На койке справа сидела старая лохматая женщина в совершенно неестественной позе — с поднятой рукой и вытянутыми в трубочку губами. Взгляд ее был устремлен в одну точку, и сколь Мэг не приглядывалась, она ни разу не пошевелилась. Соседка слева пускала счастливые слюни и гулила как грудной младенец. Худенькая Матреша страдала комплексом ущербности: ей всегда казалось, что ее хотят обокрасть, и потому каждые пять минут перепрятывала свои нехитрые пожитки. Потом сама же забывала, куда что подевала, и начинала тоненько плакать.
Маниакально-депрессивная Наталья Михайловна тоже постоянно плакала, но у нее приступы тоски чередовались с бурной деятельностью: то ей хотелось перемыть все окна в палате, то организовать больничный оперный театр…
Ангелоподобная Зоя — черноволосая семнадцатилетняя девушка с удивительно красивым иконописным лицом — вообще не понимала, что твориться вокруг. Насколько разобралась Мэг, она считала, что находится в каком-то другом месте, и постоянно разговаривала с несуществующими людьми: спорила с ними, рассказывала что-то, смеялась…

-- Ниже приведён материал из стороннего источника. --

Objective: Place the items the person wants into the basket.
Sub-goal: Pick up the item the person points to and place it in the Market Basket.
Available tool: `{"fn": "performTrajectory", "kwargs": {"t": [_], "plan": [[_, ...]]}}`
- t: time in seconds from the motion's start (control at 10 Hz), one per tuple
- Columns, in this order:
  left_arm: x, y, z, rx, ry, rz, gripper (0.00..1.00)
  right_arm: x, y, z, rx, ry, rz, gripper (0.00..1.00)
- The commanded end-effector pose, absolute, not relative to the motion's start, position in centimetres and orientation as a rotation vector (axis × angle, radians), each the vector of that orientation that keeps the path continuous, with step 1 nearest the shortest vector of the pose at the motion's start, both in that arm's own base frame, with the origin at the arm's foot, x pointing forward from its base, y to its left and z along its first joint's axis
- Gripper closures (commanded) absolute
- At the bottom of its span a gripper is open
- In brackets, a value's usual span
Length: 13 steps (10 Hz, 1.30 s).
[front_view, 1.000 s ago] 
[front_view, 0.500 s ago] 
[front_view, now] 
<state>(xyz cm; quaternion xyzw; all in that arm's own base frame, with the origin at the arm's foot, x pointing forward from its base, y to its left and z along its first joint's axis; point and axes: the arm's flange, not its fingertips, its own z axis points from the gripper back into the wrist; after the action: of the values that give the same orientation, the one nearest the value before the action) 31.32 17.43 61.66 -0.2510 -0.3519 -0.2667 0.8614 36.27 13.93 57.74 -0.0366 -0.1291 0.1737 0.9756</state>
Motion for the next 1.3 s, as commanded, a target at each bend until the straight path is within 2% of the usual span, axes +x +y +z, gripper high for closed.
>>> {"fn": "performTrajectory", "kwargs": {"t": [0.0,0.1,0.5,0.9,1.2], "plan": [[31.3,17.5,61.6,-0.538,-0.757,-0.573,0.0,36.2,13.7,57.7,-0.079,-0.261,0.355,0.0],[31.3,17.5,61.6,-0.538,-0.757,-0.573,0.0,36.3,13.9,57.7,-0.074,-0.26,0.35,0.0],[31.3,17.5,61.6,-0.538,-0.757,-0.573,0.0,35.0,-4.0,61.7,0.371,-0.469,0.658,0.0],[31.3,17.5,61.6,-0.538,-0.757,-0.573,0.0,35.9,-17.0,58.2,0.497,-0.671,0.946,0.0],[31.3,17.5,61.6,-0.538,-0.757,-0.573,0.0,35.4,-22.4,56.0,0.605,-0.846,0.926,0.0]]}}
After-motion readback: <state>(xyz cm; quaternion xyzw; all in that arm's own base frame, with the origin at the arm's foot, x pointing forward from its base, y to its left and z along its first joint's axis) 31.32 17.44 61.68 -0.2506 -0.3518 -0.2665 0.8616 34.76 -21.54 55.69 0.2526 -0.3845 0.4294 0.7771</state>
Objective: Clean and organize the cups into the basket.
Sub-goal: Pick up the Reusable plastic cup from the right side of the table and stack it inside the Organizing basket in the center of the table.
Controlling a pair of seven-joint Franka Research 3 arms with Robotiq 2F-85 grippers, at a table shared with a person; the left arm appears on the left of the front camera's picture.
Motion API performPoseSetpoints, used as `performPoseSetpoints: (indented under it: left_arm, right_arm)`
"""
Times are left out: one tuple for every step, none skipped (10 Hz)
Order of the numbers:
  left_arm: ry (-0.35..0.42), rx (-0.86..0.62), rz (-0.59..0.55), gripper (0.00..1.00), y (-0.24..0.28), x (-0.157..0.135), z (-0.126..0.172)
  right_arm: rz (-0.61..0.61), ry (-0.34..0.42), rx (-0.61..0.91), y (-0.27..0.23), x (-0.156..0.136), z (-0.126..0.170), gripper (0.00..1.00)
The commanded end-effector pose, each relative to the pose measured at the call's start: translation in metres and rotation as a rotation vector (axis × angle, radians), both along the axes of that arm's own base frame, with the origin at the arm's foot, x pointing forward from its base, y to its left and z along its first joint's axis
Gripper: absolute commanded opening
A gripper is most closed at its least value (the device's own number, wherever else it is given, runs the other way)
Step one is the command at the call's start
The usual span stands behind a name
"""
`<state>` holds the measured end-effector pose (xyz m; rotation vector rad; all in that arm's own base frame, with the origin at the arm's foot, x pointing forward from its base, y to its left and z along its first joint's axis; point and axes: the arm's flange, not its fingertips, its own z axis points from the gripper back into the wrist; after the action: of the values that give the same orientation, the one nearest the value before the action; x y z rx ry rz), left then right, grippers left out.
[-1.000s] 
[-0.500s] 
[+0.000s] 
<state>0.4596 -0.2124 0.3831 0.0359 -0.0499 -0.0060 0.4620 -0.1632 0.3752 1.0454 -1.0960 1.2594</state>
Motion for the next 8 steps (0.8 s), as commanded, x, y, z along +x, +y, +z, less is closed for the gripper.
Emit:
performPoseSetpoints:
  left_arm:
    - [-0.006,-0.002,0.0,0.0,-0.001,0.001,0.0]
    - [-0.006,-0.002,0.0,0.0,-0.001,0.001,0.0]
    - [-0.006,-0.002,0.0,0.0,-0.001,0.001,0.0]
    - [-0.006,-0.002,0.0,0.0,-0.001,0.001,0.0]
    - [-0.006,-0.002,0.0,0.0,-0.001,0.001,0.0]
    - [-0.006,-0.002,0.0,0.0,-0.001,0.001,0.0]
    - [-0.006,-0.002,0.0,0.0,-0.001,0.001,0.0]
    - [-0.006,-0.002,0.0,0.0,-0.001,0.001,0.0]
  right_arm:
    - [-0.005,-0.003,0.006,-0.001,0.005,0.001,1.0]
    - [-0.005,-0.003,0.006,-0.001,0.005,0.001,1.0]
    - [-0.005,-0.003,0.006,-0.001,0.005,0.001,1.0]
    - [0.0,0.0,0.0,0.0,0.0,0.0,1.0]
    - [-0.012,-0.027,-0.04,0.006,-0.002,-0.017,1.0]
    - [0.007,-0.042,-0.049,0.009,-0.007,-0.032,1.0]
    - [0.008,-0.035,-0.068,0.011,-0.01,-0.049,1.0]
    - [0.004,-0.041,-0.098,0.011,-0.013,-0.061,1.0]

Остальные сумасшедшие были еще страннее. Каждая из них была поглощена только собой, и практически не замечала окружающих. У всех были какие-то сосредоточенные лица, угловатые движения, и одинаковые серые халаты… И никому из них не было никакого дела до того, что они жили в дурдоме. Мэг не покидало ощущение, что их все устраивает, что им и так нормально, и это приводило ее в шок. Как люди способны тратить каждый день своей жизни на это? Но в принципе, что она хотела от больных?
Ох, если бы Мэг могла найти того уборщика, который спас ее! Он говорил, что знает, как освободиться… Похоже, он был точно таким же пленником, как и она, и его тоже поймали и попытались лишить рассудка. Вдвоем с кем-нибудь Мэг было бы намного легче… Но из-за сильных морозов главврач запретил выпускать пациентов во двор, а нигде более Мэг не могла встретить своего спасителя: мужское отделение находилось в другом корпусе.
Хоть ее и перестали колоть аминазином, Валентин Валерьевич ни на день не оставлял Мэг в покое. Ее постоянно таскали на сеансы психотерапии, задавали какие-то вопросы, выспрашивали чего-то. Знай она хоть что-нибудь о психиатрии, она наверняка бы смогла притвориться душевнобольной. Но Мэг понятия не имела, как надо себя вести, чтобы тебя не заподозрили в симуляции. А ей во что бы то ни стало надо было убедить врачей, что она уже «готовенькая». Еще одного «лечения» Мэг точно не выдержала бы. Единственное, что ей оставалось — молчать и ждать.